Inilah yang membuat kami sekeluarga belum bisa kemana-mana setiap akhir tahun atau saat liburan. Anak kami yang pertama, Naysa, hampir 8 tahun, dan kami belum sekalipun ke Sumba. Naysa sering kali menunjukkan rasa kecewanya, meskipun dia berusaha untuk tetap sabar dan mengerti situasi kami. Sebagai orang tua, melihat anak kami kecewa adalah hal yang tidak mudah, namun kami berusaha untuk terus memberikan pengertian.
Akhir tahun 2024 pun tidak berbeda. Setelah kegiatan rapat kerja akhir tahun Yayasan pada 15-16 Desember 2024, sisa uang di rekening saya adalah Rp73.000, sedangkan sisa uang di rekening istri saya adalah 20 an ribu. Sementara banyak kebutuhan yang harus dipenuhi untuk kebutuhan di rumah. Listrik yang hampir habis, susu formula Hannah, juga habis. Kami dihadapkan pada pilihan antara membeli susu atau air galon, minyak tanah, dan sayur. Saya memutuskan untuk membeli susu formula seharga Rp62.500, sehingga sisa di rekening hanya Rp8.000, yang tentu tidak bisa diambil. Kami pun harus kembali mengatur strategi untuk memenuhi kebutuhan dasar keluarga. Situasi ini sering kali membuat kami merasa berpikir keras, tetapi kami terus berusaha untuk tetap kuat dan mencari solusi terbaik.

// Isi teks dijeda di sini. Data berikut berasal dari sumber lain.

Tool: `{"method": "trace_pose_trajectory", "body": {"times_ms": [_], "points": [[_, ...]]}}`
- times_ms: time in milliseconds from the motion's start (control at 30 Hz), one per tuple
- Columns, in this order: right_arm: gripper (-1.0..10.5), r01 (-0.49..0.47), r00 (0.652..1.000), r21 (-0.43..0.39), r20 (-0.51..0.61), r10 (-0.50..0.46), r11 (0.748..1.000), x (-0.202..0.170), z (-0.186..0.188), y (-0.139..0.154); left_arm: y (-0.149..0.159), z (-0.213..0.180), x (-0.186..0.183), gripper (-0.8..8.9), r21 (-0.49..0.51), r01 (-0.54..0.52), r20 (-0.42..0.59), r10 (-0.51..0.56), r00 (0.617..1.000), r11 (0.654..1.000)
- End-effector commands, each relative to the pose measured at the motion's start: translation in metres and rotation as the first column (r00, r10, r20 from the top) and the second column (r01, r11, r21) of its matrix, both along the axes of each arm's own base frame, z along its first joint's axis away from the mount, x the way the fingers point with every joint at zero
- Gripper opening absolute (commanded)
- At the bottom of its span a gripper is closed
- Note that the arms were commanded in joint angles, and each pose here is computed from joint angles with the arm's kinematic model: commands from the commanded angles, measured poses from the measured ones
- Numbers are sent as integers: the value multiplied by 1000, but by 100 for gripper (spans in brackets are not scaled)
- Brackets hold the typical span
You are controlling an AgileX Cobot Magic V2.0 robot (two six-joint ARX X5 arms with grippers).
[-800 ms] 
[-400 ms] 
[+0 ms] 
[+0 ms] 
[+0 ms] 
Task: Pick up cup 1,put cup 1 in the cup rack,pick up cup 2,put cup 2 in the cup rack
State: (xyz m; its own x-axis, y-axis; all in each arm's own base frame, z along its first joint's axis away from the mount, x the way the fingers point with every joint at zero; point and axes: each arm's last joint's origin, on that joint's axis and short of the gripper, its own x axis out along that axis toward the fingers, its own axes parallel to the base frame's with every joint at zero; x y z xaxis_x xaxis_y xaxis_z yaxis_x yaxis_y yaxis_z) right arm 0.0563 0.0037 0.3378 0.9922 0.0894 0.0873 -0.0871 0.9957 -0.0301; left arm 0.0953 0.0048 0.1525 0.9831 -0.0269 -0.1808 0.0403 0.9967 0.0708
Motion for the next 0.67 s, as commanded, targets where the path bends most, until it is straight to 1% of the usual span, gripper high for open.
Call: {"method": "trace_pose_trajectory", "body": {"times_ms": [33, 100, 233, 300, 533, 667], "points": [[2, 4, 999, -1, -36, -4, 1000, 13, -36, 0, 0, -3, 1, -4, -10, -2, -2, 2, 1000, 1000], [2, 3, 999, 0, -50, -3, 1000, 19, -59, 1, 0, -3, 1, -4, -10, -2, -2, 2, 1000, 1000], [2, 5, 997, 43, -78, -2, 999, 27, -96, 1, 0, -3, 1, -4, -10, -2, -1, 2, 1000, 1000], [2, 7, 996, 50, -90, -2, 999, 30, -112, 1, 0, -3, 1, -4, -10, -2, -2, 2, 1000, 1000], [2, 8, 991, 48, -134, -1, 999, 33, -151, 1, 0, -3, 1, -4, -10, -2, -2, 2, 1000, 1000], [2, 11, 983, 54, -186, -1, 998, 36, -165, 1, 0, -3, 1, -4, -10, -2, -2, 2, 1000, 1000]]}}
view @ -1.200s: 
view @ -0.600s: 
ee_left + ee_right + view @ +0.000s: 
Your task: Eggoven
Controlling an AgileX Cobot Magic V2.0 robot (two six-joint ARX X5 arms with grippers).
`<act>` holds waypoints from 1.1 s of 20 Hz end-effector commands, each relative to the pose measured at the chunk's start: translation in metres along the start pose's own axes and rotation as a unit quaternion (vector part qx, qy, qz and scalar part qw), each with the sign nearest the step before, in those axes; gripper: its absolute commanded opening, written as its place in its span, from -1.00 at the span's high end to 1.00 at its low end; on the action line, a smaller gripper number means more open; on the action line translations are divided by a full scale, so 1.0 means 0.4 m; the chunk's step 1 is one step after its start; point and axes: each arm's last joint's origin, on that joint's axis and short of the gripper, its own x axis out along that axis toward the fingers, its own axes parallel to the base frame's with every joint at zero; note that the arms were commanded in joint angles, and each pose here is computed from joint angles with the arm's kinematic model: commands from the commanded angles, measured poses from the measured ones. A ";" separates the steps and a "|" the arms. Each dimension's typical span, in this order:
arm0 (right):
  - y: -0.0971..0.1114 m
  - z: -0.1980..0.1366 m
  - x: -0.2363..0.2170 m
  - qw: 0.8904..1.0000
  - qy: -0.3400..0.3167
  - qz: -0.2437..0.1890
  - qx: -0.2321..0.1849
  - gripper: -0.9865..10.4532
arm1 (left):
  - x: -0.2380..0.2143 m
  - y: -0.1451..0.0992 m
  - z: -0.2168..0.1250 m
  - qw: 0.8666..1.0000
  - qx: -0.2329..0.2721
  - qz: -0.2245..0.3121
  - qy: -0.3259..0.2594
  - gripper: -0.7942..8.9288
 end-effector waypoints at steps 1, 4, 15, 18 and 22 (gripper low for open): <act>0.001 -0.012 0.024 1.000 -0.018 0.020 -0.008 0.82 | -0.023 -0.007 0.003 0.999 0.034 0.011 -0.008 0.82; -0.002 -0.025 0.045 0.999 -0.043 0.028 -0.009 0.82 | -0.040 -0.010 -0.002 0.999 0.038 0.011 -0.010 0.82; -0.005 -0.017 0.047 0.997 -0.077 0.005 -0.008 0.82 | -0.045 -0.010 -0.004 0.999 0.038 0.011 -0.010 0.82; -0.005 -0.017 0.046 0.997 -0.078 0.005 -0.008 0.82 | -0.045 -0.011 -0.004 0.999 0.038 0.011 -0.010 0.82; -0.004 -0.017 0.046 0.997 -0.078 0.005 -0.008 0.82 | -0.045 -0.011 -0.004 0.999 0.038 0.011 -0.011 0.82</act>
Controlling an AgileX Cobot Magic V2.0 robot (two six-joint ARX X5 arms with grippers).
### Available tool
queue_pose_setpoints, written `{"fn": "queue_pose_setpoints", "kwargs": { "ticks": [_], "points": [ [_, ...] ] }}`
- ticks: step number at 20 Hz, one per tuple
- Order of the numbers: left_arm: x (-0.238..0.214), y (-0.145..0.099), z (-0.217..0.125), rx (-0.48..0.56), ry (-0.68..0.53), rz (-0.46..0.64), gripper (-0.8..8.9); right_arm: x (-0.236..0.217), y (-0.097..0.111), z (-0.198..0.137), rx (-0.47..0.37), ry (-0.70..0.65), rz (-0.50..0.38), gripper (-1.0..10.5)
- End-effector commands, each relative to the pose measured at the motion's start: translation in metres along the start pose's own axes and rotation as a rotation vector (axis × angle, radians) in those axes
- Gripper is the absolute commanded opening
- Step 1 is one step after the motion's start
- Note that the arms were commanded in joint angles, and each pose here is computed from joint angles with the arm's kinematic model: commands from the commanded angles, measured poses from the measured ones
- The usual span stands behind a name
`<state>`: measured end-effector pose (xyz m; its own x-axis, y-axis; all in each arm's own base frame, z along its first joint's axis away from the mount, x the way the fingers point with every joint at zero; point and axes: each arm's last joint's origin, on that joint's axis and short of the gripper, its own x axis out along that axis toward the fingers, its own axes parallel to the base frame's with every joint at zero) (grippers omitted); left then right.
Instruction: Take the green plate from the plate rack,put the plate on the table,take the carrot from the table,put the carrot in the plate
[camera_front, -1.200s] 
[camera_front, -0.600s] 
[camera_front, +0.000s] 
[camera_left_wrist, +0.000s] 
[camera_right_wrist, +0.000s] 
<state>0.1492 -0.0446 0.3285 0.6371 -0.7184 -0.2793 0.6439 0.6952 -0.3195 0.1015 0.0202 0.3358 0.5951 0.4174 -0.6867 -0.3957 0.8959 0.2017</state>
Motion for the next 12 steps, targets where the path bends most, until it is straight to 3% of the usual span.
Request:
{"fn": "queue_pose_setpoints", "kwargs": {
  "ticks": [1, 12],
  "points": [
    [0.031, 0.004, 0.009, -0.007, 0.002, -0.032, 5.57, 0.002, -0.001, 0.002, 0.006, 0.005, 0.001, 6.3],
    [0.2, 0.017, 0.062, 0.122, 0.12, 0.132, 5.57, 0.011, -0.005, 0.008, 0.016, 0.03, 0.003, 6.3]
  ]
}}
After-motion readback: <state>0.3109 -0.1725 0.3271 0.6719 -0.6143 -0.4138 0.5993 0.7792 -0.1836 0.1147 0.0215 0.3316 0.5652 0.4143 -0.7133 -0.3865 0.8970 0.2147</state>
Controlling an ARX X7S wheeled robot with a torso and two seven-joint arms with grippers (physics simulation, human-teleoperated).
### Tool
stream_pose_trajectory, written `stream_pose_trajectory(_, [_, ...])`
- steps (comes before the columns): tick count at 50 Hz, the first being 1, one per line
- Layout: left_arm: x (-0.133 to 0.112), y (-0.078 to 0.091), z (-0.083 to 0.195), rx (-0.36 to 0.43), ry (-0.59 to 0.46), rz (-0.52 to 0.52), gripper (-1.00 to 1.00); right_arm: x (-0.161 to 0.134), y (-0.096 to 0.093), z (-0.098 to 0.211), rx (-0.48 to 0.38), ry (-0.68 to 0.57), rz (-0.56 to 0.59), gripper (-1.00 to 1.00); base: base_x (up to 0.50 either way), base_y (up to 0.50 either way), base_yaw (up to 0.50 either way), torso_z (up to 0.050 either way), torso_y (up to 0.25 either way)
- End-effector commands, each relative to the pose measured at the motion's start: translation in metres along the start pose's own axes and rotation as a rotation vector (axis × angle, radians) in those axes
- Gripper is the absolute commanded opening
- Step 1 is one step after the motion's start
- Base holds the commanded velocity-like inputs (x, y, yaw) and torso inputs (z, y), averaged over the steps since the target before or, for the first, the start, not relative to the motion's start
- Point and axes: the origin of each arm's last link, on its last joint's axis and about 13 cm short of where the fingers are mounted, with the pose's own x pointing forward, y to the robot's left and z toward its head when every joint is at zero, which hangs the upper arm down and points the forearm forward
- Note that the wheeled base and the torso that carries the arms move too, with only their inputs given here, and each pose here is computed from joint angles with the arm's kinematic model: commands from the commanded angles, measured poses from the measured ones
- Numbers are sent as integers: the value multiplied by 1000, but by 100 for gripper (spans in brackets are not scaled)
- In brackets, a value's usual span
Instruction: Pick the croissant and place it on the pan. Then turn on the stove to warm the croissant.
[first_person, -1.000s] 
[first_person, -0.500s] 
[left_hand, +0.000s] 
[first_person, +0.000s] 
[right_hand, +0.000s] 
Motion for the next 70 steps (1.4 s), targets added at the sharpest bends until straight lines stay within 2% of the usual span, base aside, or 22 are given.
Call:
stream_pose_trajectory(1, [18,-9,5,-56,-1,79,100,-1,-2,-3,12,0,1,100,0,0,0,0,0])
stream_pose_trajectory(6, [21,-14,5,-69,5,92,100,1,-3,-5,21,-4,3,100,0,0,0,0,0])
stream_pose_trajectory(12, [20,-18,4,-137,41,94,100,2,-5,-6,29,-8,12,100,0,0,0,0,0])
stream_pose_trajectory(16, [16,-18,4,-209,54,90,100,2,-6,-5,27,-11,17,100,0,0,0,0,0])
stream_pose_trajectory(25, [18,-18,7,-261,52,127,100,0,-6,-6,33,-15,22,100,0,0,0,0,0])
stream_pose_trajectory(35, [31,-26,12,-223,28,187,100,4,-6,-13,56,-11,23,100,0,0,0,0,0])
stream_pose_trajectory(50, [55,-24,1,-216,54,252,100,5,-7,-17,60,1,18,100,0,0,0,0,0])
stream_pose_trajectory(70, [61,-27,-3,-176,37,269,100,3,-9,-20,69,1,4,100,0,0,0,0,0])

Jadi, kembali lagi bahwa kami belum bisa kemana-mana, bahkan hanya sekadar jalan-jalan di area kota Kupang atau mengunjungi keluarga yang ada di kota Kupang. Kami bersyukur kepada Tuhan bahwa untuk beberapa kebutuhan, Tuhan menyediakan beberapa orang dalam komunitas, seperti kak Elis yang selalu menyediakan popok buat Hannah, adi Pon dan adi Lian untuk beberapa kebutuhan lainnya. Mereka sering kali menyediakan beberapa kebutuhan di rumah seperti sayur, minyak tanah, dan kebutuhan lainnya. Bantuan mereka sangat berarti bagi kami dan menjadi salah satu bentuk kasih sayang Tuhan kepada keluarga kami.
Meskipun tidak mudah, kami senantiasa bersyukur dan melihat sisi positif dari setiap pengalaman ini. Kami percaya bahwa setiap proses yang kami lalui ini adalah bagian dari rencana Tuhan untuk membentuk kami menjadi lebih kuat dan lebih dekat kepada-Nya. Setiap tantangan yang kami hadapi adalah kesempatan untuk belajar dan terus bertumbuh, sesuai desain-Nya. Kami juga berharap bahwa pengalaman ini dapat mengajarkan anak-anak kami tentang nilai kehidupan, kesabaran, dan kepercayaan kepada Tuhan.
Terima kasih, Tuhan, untuk semua proses ini. Kami berharap bahwa melalui proses-proses seperti ini, kami dapat semakin mengenal dan mengandalkan-Mu dalam setiap aspek kehidupan kami. Kami mengasihi keluarga lahiriah kami dan berharap suatu saat dapat berkumpul bersama mereka di Sumba.